Pessic, el lagarto y la luna

S. Turu

Vi como Andrea se anudaba los zapatos en la puerta del apartamento, y comencé a saltar ante su figura arrodillada. Abrió y me dijo: “Va, ‘nem, Pessic”. Según bajábamos a la calle podía oír la miríada de sonidos inconexos que nos esperaba al otro lado del portal, así como los cientos de olores de marcas territoriales, y de los coches, aquellos animales huecos que se desplazaban con humanos dentro. Pero nosotras no solíamos fusionarnos con los coches, solo cuando subíamos a la montaña. Normalmente girábamos en la calle de los contenedores, donde yo dejaba un mensaje pacífico pero contundente, donde siempre para los de siempre: ya eran años. Trotábamos entre otros perros y sus personas, y las ocasionales personas sin perro, hacia un claro en el que siempre había muchos pájaros. Ahí bajábamos por unas escaleras hacia una cueva incierta. Las primeras veces tuve miedo. En parte por el bozal. El bozal es una cinta que se coloca en la cara, aprieta el hocico y no permite olisquear bien, ni abrir la boca. El bozal no me gusta.  También me sobrecogían la gente y el ruido. Sentía que el control de mi destino se escurría entre mis patas. Pero ahora resuena en mi corazón la energía del guerrero de aquellos perros ancestrales que aullaban a la luna y que no tenían miedo. 

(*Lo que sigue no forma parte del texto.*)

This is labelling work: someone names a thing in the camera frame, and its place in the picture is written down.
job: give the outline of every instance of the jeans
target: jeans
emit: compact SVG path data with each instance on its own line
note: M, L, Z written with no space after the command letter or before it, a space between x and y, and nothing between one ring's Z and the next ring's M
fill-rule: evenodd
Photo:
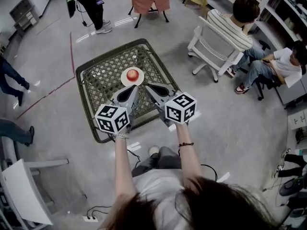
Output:
M95 25L95 29L99 30L101 29L103 25L103 13L104 9L103 6L97 6L96 1L97 0L77 0L82 6L85 8L88 16L92 20L92 22Z
M0 137L8 137L19 143L31 143L31 133L21 129L14 122L0 118Z
M5 94L10 94L15 97L20 96L23 92L13 89L10 87L5 79L5 74L18 82L21 86L25 86L27 84L26 80L19 75L17 71L5 60L2 59L2 64L0 65L0 87Z
M132 177L144 174L151 169L181 169L180 157L170 148L161 147L159 153L154 153L132 170Z
M289 176L301 176L303 173L303 168L307 165L303 156L287 154L284 158L287 162L292 162L298 164L300 167L296 167L290 170L284 170L278 172L278 177L289 177Z
M247 61L248 57L254 57L256 59L252 62L251 69L246 74L246 77L243 81L245 88L249 88L260 74L268 79L275 80L275 75L273 74L271 68L261 61L261 59L265 57L262 49L253 47L244 51L243 54L244 55L240 59L239 63L235 66L232 66L234 71L237 71L241 65Z

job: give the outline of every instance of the concrete floor
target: concrete floor
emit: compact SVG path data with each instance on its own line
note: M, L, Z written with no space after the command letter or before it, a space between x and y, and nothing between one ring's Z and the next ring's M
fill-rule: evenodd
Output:
M103 1L104 18L113 25L129 17L130 0ZM92 136L73 78L71 42L77 68L111 49L146 38L181 90L198 100L201 116L189 128L200 161L213 166L219 177L230 172L230 183L256 190L272 184L271 173L285 148L287 136L286 111L277 92L265 89L265 99L259 102L254 88L244 95L235 94L234 88L242 74L234 80L224 75L219 83L213 82L207 69L193 76L191 72L199 60L188 57L187 46L198 24L197 10L183 6L182 0L171 0L171 9L166 14L170 23L165 22L162 14L151 14L141 19L138 29L134 29L136 21L133 21L113 27L108 34L91 35L94 27L84 27L80 13L70 19L65 0L51 0L44 17L23 38L13 65L33 86L21 108L16 106L15 98L8 98L7 116L17 118L17 123L25 129L33 125L35 139L28 148L19 144L20 155L26 161L70 160L67 166L41 171L40 180L57 208L82 193L88 197L79 214L57 215L52 229L96 229L98 224L85 223L82 215L89 207L110 206L115 199L114 144L98 144ZM87 14L83 16L90 24ZM87 34L88 38L76 42ZM142 148L135 152L144 160L152 145L169 146L177 151L176 139L175 132L169 132L160 120L155 120L133 131L129 142L140 142ZM130 157L131 167L136 161ZM204 175L212 177L212 172L204 170ZM275 207L275 195L264 196L280 221L286 209Z

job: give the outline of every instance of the power strip
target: power strip
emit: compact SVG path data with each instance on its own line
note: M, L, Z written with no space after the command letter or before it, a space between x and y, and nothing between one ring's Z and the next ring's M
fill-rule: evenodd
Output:
M86 222L98 222L97 217L95 217L95 219L93 219L93 217L83 217L83 220Z

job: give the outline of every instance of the striped shirt
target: striped shirt
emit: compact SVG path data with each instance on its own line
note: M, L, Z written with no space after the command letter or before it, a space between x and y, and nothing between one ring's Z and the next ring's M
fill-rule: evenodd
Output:
M253 46L253 40L242 32L242 28L225 17L218 10L208 12L207 21L224 33L243 52Z

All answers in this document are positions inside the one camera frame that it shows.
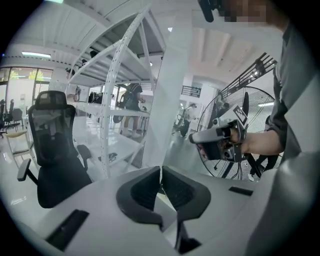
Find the chair armrest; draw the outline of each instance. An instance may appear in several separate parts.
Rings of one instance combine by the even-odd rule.
[[[33,175],[33,173],[30,171],[29,166],[31,163],[31,159],[26,159],[22,162],[22,164],[19,167],[17,179],[19,182],[23,182],[26,180],[26,177],[28,177],[36,184],[38,185],[38,180],[36,177]]]
[[[83,159],[84,169],[88,170],[87,159],[92,157],[89,148],[87,148],[85,145],[78,145],[76,148],[78,149],[78,151]]]
[[[26,159],[20,165],[18,176],[17,176],[19,182],[23,182],[26,180],[30,163],[31,163],[31,159]]]

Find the glass wall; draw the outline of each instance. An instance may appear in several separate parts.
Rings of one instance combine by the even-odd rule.
[[[14,108],[25,113],[37,98],[39,92],[47,91],[53,71],[42,68],[11,67],[0,69],[0,100],[6,108],[14,100]]]

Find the white pillar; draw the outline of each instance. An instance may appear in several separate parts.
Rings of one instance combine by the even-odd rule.
[[[159,72],[150,113],[142,162],[146,166],[162,165],[170,143],[179,108],[184,77],[188,70],[192,42],[192,12],[176,13]]]

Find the black office chair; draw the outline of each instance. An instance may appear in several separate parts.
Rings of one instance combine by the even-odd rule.
[[[4,122],[6,123],[6,129],[5,132],[7,132],[9,127],[15,127],[11,124],[11,122],[14,120],[14,117],[12,116],[12,111],[14,110],[15,106],[15,100],[10,100],[10,107],[9,107],[9,113],[6,113],[4,116]]]
[[[0,101],[0,136],[3,138],[3,134],[5,134],[5,131],[1,131],[5,127],[5,121],[4,121],[4,111],[5,111],[5,100],[2,99]]]
[[[38,180],[29,170],[31,160],[23,161],[18,181],[28,175],[37,184],[38,202],[43,208],[52,208],[86,185],[92,183],[87,174],[87,159],[91,157],[85,145],[77,149],[72,131],[76,110],[67,105],[66,95],[60,91],[42,91],[28,110],[29,125],[34,141],[37,163],[41,166]]]

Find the black slot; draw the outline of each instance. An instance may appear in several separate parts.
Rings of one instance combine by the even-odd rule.
[[[242,195],[245,195],[245,196],[249,196],[249,197],[251,197],[251,195],[253,194],[252,190],[241,188],[241,187],[237,187],[237,186],[230,187],[229,191],[232,191],[232,192],[235,192],[235,193],[238,193],[238,194],[242,194]]]
[[[64,251],[79,228],[83,225],[89,213],[84,210],[74,210],[46,241],[57,249]]]

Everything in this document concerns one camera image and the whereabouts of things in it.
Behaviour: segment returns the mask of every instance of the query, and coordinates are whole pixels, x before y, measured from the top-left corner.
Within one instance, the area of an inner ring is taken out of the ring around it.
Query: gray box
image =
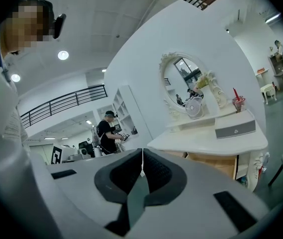
[[[216,138],[226,138],[256,131],[254,116],[249,111],[242,111],[237,114],[216,118]]]

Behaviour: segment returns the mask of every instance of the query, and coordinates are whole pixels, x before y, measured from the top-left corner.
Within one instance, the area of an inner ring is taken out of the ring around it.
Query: white vanity table
[[[180,57],[194,61],[200,71],[209,78],[210,90],[219,106],[217,115],[210,115],[206,106],[201,105],[204,116],[190,119],[185,108],[176,104],[169,96],[164,84],[165,71],[171,62]],[[223,117],[226,121],[237,123],[240,121],[237,120],[236,108],[216,83],[214,74],[207,71],[198,58],[180,52],[163,55],[159,71],[162,79],[160,85],[171,121],[166,131],[147,146],[189,159],[189,162],[194,160],[213,166],[233,179],[246,176],[247,187],[253,191],[263,165],[263,153],[268,147],[268,141],[257,121],[254,132],[217,139],[215,122],[218,118]]]

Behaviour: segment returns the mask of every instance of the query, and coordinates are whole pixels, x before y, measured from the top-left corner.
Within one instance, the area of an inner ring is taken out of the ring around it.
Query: sleeve
[[[283,55],[283,47],[282,46],[279,47],[279,54]]]
[[[107,123],[107,122],[100,123],[99,124],[99,131],[101,131],[102,133],[111,132],[111,127],[110,127],[109,123]]]

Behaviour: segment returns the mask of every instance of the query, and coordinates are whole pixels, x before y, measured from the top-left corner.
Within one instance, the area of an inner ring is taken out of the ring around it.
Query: plastic bottle
[[[264,155],[264,161],[263,161],[263,166],[262,166],[262,172],[265,173],[266,169],[267,169],[267,163],[269,162],[269,158],[270,158],[270,153],[266,152]]]

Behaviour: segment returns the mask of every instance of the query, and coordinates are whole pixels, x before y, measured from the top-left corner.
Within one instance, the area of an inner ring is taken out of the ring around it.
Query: black t-shirt
[[[109,139],[106,135],[106,133],[108,132],[111,132],[111,134],[113,134],[113,129],[114,128],[111,128],[109,123],[105,120],[102,120],[98,124],[98,136],[100,137],[101,147],[103,148],[103,150],[105,150],[103,151],[105,154],[117,151],[115,140]]]

Bajábamos las escaleras hacia las profundidades espeleológicas y a nuestro lado transitaban  humanos de pelajes diversos. Yo caminaba al ritmo lento de Andrea, sostenida por el lazo que me conectaba con su pata superior; esa extremidad picuda, llena de dedos largos y móviles que abrían las bolsas de comida, sin necesidad de usar los dientes. Súbitamente, corrimos gravitando hacia lo que habita en las profundidades de la ciudad y entraba zumbando por un agujero en la pared: el rey de todos los coches. Un enorme  lagarto, veloz, con muchas bocas que engullía,y simultáneamente escupía, humanos y perros emitiendo silbidos y ruidos guturales en su dificultosa respiración asmática. El bicho paró y nos acogió entre sus fauces. Andrea se sentó dentro a esperar el momento de la regurgitación escalonada. Yo me puse entre sus patas debajo del asiento  para sentir su protección. Me acarició las orejas y me  miró enseñando los dientes, en esa manera confusa que tienen los humanos de decir  “todo está bien”. La demostración dentaria podría ser malinterpretable, pero la solían salpicar de ruiditos ininteligibles de placer, como si hubiesen olido algo interesante u otro humano les hubiera rascado en la parte baja del lomo. Así se podía saber que estaban contentos, a pesar de mostrar los colmillos y de no tener rabo que guiara la empatía. 


En una parada, subió un podenco con su humano. Olía a sal y a esa mezcla  de adrenalina y placer que rezumamos los canes cuando hemos perseguido intensamente una pelota, como un boomerang cuadrúpedo y feliz. Estábamos cerca. Las patitas me bailaban con nerviosismo al ritmo del traqueteo del gran lagarto. Andrea notó mi excitación mientras se levantaba y nos disponíamos a ser vomitadas en el frenesí de las pezuñas calzadas con sandalias y deportivas. “Ja gairebé hi som, Pessic,tranquil·la ”  me decía. Comenzamos el ascenso hacia el cielo abierto por grutas serpenteantes, hasta llegar a los palos móviles que marcaban la frontera de las catacumbas.  Y por fin bocanadas de aire marino circulaban por nuestra nariz y  pulmones. Yo olía la arena mojada y las meriendas de los domingueros. Andrea sacó la pelota del bolso y la lanzó. “Au, bonica. Ja pots córrer”.